_What to work on:_ In the entries below, filter for the word "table" and copy every matching line.
——
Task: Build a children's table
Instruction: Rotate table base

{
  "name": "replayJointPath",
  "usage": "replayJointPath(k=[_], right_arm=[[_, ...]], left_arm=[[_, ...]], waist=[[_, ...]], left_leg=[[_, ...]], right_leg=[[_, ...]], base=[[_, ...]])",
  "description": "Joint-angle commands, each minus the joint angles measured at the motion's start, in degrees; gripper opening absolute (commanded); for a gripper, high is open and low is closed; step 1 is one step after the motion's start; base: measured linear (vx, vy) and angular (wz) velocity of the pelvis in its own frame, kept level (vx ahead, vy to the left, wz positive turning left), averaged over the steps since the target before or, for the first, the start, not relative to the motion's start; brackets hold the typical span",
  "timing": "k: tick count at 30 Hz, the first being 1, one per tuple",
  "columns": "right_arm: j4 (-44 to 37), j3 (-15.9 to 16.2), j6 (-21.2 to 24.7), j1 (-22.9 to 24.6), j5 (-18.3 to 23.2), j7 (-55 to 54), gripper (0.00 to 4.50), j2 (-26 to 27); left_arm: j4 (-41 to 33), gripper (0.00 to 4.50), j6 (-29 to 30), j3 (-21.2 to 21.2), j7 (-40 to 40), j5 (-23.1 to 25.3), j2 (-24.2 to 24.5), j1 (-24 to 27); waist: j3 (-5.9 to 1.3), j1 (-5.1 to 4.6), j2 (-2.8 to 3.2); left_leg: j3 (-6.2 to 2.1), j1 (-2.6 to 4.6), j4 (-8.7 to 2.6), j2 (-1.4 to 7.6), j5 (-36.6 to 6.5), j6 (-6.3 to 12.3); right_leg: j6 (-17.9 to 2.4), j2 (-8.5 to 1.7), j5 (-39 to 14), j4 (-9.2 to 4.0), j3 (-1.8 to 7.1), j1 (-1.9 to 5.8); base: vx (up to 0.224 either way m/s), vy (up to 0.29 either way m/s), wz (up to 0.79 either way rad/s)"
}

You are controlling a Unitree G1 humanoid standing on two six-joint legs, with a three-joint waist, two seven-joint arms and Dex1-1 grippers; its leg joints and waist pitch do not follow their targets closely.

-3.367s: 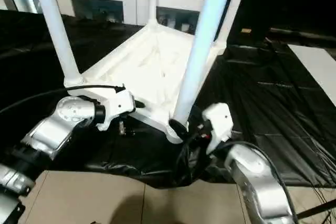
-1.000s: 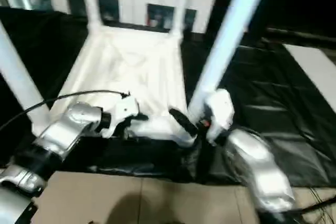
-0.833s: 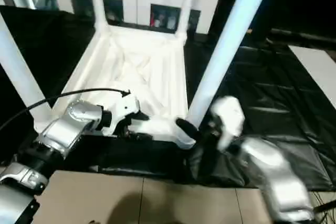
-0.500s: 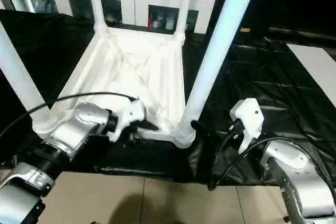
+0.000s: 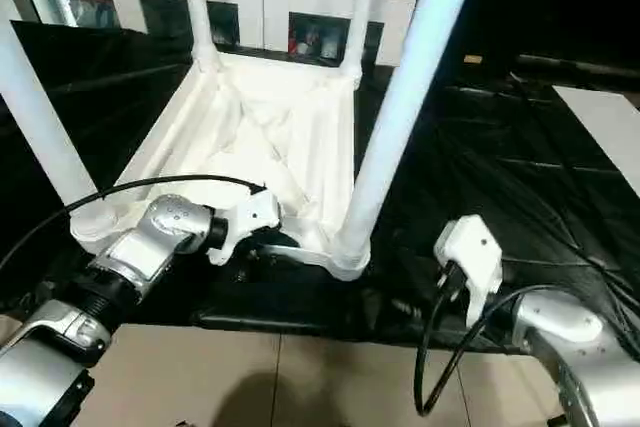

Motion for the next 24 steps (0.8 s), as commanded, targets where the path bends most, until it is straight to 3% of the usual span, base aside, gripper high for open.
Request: replayJointPath(k=[1, 7, 13, 15, 18, 20, 24], right_arm=[[-0.5, -0.4, 0.4, -0.6, -0.3, 0.1, 3.57, -0.4], [-0.2, 0.0, 0.3, -0.9, -0.7, -0.3, 3.57, -0.1], [0.9, 0.2, -0.8, -1.7, -1.9, -2.2, 3.57, 1.0], [1.1, 0.1, -1.0, -2.0, -2.1, -3.0, 3.57, 1.6], [2.2, 0.2, -1.7, -2.8, -3.2, -4.2, 3.57, 2.2], [2.7, 0.4, -1.9, -3.3, -3.6, -4.6, 3.57, 2.5], [2.7, 0.6, -1.8, -3.5, -3.5, -4.6, 3.57, 2.6]], left_arm=[[1.1, 1.11, -0.8, -0.4, -0.6, 0.9, -0.6, -1.1], [1.5, 0.78, -1.3, -0.5, -0.6, 1.1, -0.2, -1.4], [-3.8, 0.66, 2.7, 0.7, 4.1, 2.8, 1.7, 0.9], [-6.0, 0.64, 4.7, 1.0, 7.2, 4.3, 2.5, 2.1], [-8.8, 0.56, 7.9, 2.8, 12.2, 5.4, 2.8, 3.8], [-11.2, 0.47, 11.9, 5.5, 16.3, 4.7, 1.9, 5.0], [-15.7, 0.37, 17.3, 8.3, 21.3, 4.6, 0.2, 6.8]], waist=[[-2.89, 0.09, -0.02], [-3.03, 0.24, -0.07], [-3.01, 0.19, 0.12], [-2.86, -0.19, 0.1], [-3.06, -0.84, -0.06], [-3.2, -1.77, -0.11], [-3.33, -2.83, -0.2]], left_leg=[[0.04, 0.23, -4.23, 0.79, -16.4, 2.48], [-0.14, -0.31, -4.47, 0.86, -15.3, 2.36], [-0.12, -0.39, -4.53, 0.97, -14.6, 2.13], [-0.18, -0.49, -4.65, 1.04, -15.3, 1.92], [-0.29, -1.14, -4.54, 0.73, -13.8, 1.8], [-0.41, -1.63, -4.37, 0.46, -12.3, 1.96], [-0.33, -1.68, -3.95, 0.3, -10.9, 3.02]], right_leg=[[-7.2, -3.05, -26.6, -5.91, 1.41, 1.94], [-7.7, -3.16, -23.7, -5.41, 1.36, 2.44], [-9.1, -3.24, -20.9, -5.01, 1.42, 2.59], [-8.8, -3.21, -22.6, -5.14, 1.29, 2.5], [-7.8, -3.17, -22.6, -4.99, 1.24, 2.97], [-7.9, -3.08, -21.3, -4.78, 1.1, 3.35], [-8.9, -2.78, -18.6, -4.65, 1.11, 3.39]], base=[[0.0, 0.0, 0.0], [0.0, 0.0, 0.0], [0.0, 0.0, 0.0], [0.0, 0.0, 0.0], [0.0, 0.0, 0.0], [0.0, 0.0, 0.0], [0.0, 0.0, 0.0]])
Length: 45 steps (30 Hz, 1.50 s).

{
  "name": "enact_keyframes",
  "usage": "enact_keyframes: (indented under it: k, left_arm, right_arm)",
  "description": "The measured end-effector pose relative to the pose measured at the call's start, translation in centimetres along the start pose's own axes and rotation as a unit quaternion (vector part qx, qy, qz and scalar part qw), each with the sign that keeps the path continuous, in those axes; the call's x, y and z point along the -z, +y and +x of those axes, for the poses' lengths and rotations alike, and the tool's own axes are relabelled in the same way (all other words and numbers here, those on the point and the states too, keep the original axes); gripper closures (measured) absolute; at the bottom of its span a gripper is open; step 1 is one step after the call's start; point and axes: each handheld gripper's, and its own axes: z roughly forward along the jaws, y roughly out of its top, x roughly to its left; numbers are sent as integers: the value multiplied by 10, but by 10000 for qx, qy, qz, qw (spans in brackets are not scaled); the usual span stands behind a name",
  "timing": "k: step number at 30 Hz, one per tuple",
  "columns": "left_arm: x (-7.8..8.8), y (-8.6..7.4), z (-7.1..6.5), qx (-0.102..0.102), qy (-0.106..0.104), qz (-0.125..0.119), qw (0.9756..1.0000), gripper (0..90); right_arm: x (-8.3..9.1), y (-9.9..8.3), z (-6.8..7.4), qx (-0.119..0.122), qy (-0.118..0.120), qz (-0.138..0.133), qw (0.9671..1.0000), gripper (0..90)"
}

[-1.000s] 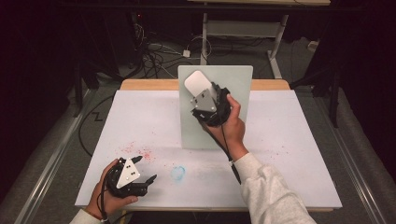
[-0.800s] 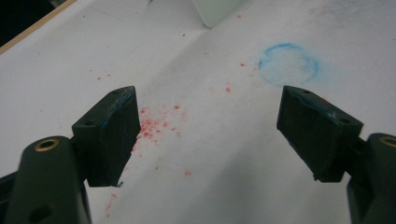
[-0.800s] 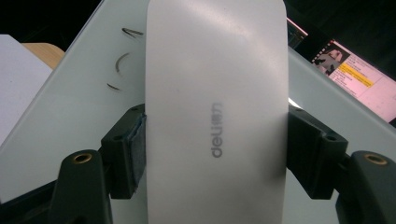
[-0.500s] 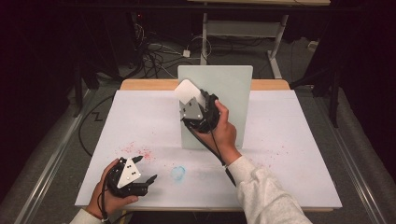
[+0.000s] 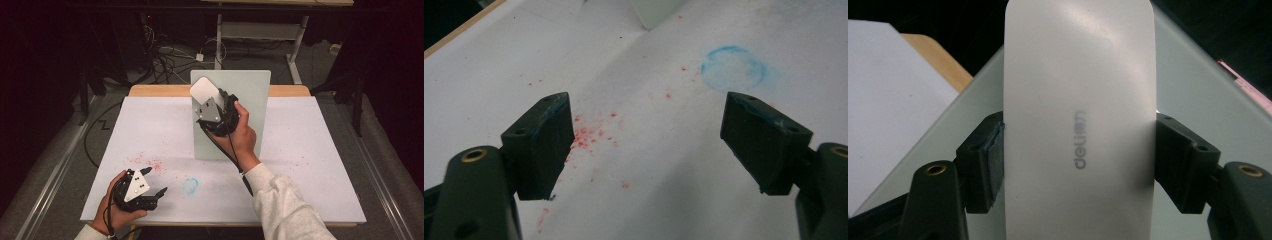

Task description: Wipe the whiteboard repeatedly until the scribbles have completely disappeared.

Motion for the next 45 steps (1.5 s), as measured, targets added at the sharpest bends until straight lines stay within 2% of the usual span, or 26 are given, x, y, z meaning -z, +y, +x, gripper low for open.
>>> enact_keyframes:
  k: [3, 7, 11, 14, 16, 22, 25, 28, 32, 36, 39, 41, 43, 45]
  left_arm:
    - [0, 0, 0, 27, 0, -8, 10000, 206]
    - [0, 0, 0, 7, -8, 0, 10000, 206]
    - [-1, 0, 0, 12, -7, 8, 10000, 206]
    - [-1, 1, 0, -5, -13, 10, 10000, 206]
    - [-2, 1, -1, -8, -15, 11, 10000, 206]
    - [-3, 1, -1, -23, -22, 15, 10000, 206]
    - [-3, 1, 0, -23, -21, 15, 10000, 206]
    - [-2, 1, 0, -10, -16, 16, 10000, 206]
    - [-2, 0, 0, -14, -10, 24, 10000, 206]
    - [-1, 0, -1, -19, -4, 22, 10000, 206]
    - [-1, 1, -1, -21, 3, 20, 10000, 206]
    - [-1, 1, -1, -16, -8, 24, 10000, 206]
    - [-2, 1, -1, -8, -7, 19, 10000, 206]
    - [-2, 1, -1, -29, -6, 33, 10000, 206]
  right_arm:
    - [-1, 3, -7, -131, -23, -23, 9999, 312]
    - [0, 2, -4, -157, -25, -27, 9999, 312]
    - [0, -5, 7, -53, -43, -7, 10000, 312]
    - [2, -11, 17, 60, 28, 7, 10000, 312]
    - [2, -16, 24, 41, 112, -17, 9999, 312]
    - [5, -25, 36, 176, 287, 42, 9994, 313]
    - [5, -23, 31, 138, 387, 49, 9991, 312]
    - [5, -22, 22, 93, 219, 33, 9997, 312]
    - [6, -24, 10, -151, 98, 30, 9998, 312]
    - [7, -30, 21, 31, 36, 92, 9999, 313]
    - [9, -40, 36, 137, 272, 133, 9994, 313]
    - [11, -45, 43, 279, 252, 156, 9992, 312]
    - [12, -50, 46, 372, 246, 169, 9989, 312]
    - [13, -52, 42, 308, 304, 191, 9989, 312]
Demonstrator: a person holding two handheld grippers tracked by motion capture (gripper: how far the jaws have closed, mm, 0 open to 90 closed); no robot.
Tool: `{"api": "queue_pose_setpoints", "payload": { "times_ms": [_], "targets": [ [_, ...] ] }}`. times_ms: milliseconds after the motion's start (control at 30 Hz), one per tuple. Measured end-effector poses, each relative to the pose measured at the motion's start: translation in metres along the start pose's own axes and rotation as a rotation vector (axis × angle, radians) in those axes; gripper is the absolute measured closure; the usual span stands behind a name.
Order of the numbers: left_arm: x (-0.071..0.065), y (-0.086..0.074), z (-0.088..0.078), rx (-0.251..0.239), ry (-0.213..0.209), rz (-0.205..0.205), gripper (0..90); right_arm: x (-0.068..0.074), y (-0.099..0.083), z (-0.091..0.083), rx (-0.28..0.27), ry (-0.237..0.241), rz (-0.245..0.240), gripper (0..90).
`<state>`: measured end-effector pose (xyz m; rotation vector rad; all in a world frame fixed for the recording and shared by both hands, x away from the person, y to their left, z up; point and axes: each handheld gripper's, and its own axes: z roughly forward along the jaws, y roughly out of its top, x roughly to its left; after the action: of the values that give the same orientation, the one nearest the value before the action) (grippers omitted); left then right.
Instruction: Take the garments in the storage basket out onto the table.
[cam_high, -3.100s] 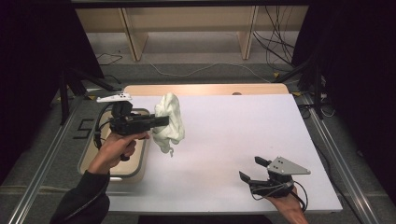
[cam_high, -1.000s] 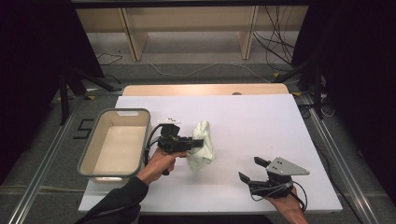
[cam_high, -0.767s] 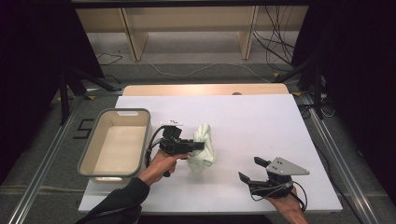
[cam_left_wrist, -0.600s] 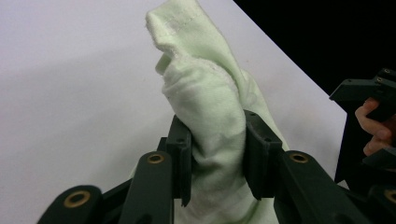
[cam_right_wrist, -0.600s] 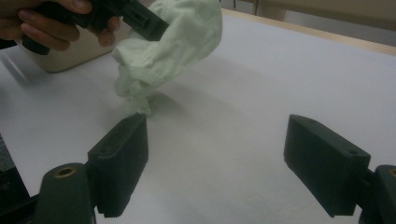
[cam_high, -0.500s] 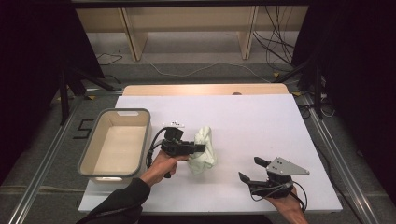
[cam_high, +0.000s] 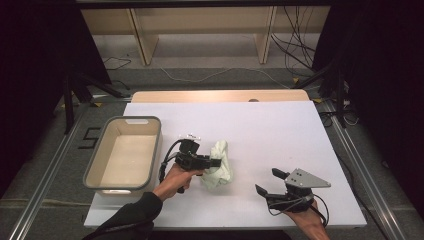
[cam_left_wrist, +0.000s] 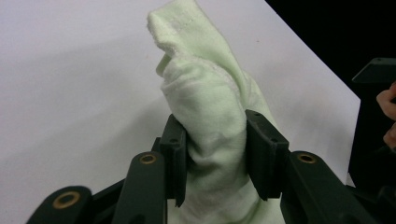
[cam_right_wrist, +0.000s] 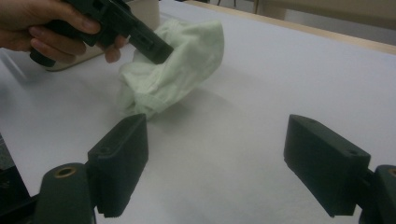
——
_Written response:_
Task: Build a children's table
Instruction: Rotate table base
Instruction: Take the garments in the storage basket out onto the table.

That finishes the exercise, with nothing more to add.